◆ **To do**
Return the data below exactly, but only from the line containing "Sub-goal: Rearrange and" through the line containing "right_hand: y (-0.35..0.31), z", with both of those lines included.

◆ **Data to examine**
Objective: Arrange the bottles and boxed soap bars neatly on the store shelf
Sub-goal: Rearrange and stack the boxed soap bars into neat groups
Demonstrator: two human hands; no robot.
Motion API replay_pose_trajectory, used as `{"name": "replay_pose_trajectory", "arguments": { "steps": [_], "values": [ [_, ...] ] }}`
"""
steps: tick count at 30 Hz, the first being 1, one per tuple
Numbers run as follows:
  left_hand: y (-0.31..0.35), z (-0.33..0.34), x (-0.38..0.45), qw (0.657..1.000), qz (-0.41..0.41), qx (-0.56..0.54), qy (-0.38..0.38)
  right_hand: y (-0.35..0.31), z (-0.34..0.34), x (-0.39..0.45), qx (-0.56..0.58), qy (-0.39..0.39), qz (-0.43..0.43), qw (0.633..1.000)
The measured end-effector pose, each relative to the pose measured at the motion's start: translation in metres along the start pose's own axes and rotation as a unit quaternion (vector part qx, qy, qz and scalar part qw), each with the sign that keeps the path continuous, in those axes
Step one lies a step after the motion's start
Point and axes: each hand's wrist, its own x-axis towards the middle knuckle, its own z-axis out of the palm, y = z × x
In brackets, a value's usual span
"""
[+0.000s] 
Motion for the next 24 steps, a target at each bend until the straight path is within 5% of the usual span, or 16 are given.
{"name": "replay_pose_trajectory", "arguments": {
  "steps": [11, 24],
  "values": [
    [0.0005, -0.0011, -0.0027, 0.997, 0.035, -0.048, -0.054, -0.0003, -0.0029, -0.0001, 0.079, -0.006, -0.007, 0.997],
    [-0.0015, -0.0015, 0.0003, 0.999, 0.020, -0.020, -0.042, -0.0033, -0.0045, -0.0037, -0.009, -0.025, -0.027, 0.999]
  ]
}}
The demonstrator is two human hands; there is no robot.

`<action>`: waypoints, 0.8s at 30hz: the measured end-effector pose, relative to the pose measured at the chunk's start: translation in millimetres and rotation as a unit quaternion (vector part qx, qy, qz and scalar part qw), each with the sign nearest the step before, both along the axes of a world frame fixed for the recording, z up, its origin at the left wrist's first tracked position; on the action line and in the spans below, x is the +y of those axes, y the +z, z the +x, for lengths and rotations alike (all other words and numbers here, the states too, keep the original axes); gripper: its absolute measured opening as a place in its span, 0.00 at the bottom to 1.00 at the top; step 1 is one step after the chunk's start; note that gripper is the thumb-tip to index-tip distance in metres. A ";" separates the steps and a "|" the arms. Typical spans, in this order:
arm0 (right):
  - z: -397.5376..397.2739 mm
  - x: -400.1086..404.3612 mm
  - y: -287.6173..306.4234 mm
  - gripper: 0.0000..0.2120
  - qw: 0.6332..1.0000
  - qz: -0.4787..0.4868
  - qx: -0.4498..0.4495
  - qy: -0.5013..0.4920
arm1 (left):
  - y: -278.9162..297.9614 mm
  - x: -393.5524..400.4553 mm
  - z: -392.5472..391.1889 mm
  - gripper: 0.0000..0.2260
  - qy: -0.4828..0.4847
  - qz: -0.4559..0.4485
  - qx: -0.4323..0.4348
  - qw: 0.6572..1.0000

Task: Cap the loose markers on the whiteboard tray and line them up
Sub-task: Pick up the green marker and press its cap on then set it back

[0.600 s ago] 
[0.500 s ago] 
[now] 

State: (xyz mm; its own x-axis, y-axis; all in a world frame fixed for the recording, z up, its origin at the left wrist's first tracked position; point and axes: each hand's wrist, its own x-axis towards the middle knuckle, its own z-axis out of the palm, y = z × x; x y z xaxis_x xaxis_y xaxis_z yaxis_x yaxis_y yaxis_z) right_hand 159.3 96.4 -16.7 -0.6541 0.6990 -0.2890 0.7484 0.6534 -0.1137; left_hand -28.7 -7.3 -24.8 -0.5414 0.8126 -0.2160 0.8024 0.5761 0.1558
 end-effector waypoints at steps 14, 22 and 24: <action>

◆ **Written response**
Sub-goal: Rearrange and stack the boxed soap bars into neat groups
Demonstrator: two human hands; no robot.
Motion API replay_pose_trajectory, used as `{"name": "replay_pose_trajectory", "arguments": { "steps": [_], "values": [ [_, ...] ] }}`
"""
steps: tick count at 30 Hz, the first being 1, one per tuple
Numbers run as follows:
  left_hand: y (-0.31..0.35), z (-0.33..0.34), x (-0.38..0.45), qw (0.657..1.000), qz (-0.41..0.41), qx (-0.56..0.54), qy (-0.38..0.38)
  right_hand: y (-0.35..0.31), z (-0.34..0.34), x (-0.39..0.45), qx (-0.56..0.58), qy (-0.39..0.39), qz (-0.43..0.43), qw (0.633..1.000)

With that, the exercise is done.